[Task to carry out] Return all entries below exactly. Skip nothing.

[Excerpted data]
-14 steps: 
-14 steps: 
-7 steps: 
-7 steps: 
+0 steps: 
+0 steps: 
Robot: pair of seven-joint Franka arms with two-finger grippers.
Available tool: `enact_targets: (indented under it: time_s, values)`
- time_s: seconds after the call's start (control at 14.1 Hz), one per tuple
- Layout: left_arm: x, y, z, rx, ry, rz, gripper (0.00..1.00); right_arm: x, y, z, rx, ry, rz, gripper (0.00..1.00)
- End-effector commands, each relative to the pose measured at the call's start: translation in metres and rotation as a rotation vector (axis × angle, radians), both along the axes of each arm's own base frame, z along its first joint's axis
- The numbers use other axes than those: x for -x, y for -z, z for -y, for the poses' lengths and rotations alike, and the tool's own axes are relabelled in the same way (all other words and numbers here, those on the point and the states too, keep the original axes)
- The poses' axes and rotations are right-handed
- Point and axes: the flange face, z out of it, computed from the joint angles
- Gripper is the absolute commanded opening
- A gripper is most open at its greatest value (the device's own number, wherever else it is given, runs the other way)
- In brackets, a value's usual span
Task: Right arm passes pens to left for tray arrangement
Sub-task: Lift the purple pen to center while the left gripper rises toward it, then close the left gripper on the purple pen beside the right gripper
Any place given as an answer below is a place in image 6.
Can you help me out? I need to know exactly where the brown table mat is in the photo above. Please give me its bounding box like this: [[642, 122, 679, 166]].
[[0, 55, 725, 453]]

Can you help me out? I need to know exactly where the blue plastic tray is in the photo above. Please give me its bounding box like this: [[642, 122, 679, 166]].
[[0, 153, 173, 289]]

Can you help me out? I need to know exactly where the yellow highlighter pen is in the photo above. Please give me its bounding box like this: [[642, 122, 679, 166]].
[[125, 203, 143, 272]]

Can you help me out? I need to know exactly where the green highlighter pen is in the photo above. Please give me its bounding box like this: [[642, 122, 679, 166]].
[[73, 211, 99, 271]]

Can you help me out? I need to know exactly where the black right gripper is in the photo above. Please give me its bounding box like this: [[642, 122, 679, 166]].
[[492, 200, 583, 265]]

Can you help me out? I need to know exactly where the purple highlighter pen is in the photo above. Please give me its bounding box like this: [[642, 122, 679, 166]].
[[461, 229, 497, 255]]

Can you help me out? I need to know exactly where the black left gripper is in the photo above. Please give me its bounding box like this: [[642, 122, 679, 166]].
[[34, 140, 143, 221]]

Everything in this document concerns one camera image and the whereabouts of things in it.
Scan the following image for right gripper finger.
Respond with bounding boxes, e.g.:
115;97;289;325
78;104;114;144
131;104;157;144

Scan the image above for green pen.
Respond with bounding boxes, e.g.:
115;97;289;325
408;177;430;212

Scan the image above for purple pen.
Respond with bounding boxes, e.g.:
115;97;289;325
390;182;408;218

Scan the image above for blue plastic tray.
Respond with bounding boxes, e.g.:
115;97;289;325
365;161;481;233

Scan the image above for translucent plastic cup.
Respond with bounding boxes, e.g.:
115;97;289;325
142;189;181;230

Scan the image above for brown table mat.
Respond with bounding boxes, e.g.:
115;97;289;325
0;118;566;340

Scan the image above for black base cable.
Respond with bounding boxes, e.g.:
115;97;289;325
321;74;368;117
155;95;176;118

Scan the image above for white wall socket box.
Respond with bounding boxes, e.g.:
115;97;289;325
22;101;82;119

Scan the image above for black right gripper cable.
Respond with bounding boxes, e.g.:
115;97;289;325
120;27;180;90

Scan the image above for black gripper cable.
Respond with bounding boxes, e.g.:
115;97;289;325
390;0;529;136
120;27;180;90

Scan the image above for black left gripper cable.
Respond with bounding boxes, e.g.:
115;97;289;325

[Result below]
-14 steps: 
-14 steps: 
-7 steps: 
-7 steps: 
+0 steps: 
+0 steps: 
Robot: pair of seven-joint Franka arms with two-finger grippers.
Available tool: `enact_targets: (indented under it: time_s, values)`
- time_s: seconds after the call's start (control at 14.1 Hz), one per tuple
- Layout: left_arm: x, y, z, rx, ry, rz, gripper (0.00..1.00); right_arm: x, y, z, rx, ry, rz, gripper (0.00..1.00)
- End-effector commands, each relative to the pose measured at the call's start: translation in metres and rotation as a rotation vector (axis × angle, radians), both along the axes of each arm's own base frame, z along its first joint's axis
- The numbers use other axes than those: x for -x, y for -z, z for -y, for the poses' lengths and rotations alike, and the tool's own axes are relabelled in the same way (all other words and numbers here, those on the point and the states too, keep the original axes)
- The poses' axes and rotations are right-handed
- Point and axes: the flange face, z out of it, computed from the joint angles
- Gripper is the absolute commanded opening
- A gripper is most open at its greatest value (the device's own number, wherever else it is given, runs the other way)
- In brackets, a value's usual span
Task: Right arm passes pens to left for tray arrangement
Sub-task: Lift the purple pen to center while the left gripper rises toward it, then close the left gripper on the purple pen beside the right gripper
Any place given as an answer below is a place in image 6.
Can you help me out? I need to know exactly where the brown table mat is in the photo above. Please give me its bounding box like this: [[642, 122, 679, 166]].
[[0, 55, 725, 453]]

Can you help me out? I need to know exactly where the blue plastic tray is in the photo above. Please give me its bounding box like this: [[642, 122, 679, 166]].
[[0, 153, 173, 289]]

Can you help me out? I need to know exactly where the yellow highlighter pen is in the photo above. Please give me its bounding box like this: [[642, 122, 679, 166]].
[[125, 203, 143, 272]]

Can you help me out? I need to know exactly where the green highlighter pen is in the photo above. Please give me its bounding box like this: [[642, 122, 679, 166]].
[[73, 211, 99, 271]]

Can you help me out? I need to know exactly where the black right gripper is in the photo above. Please give me its bounding box like this: [[642, 122, 679, 166]].
[[492, 200, 583, 265]]

Can you help me out? I need to know exactly where the purple highlighter pen is in the photo above. Please give me its bounding box like this: [[642, 122, 679, 166]].
[[461, 229, 497, 255]]

Can you help me out? I need to know exactly where the black left gripper is in the photo above. Please give me its bounding box like this: [[642, 122, 679, 166]].
[[34, 140, 143, 221]]

Everything in this document concerns one camera image and the whereabouts of things in it.
Scan the following image for right gripper finger.
Respond with bounding boxes, e.g.:
115;97;289;325
78;104;114;144
131;104;157;144

Scan the image above for green pen.
Respond with bounding boxes, e.g.:
115;97;289;325
408;177;430;212

Scan the image above for purple pen.
Respond with bounding boxes, e.g.:
115;97;289;325
390;182;408;218

Scan the image above for blue plastic tray.
Respond with bounding boxes, e.g.:
115;97;289;325
365;161;481;233

Scan the image above for translucent plastic cup.
Respond with bounding boxes, e.g.:
115;97;289;325
142;189;181;230

Scan the image above for brown table mat.
Respond with bounding boxes, e.g.:
115;97;289;325
0;118;566;340

Scan the image above for black base cable.
Respond with bounding boxes, e.g.:
115;97;289;325
321;74;368;117
155;95;176;118

Scan the image above for white wall socket box.
Respond with bounding boxes, e.g.:
115;97;289;325
22;101;82;119

Scan the image above for black right gripper cable.
Respond with bounding boxes, e.g.:
115;97;289;325
120;27;180;90

Scan the image above for black gripper cable.
Respond with bounding boxes, e.g.:
115;97;289;325
390;0;529;136
120;27;180;90

Scan the image above for black left gripper cable.
Respond with bounding boxes, e.g.:
115;97;289;325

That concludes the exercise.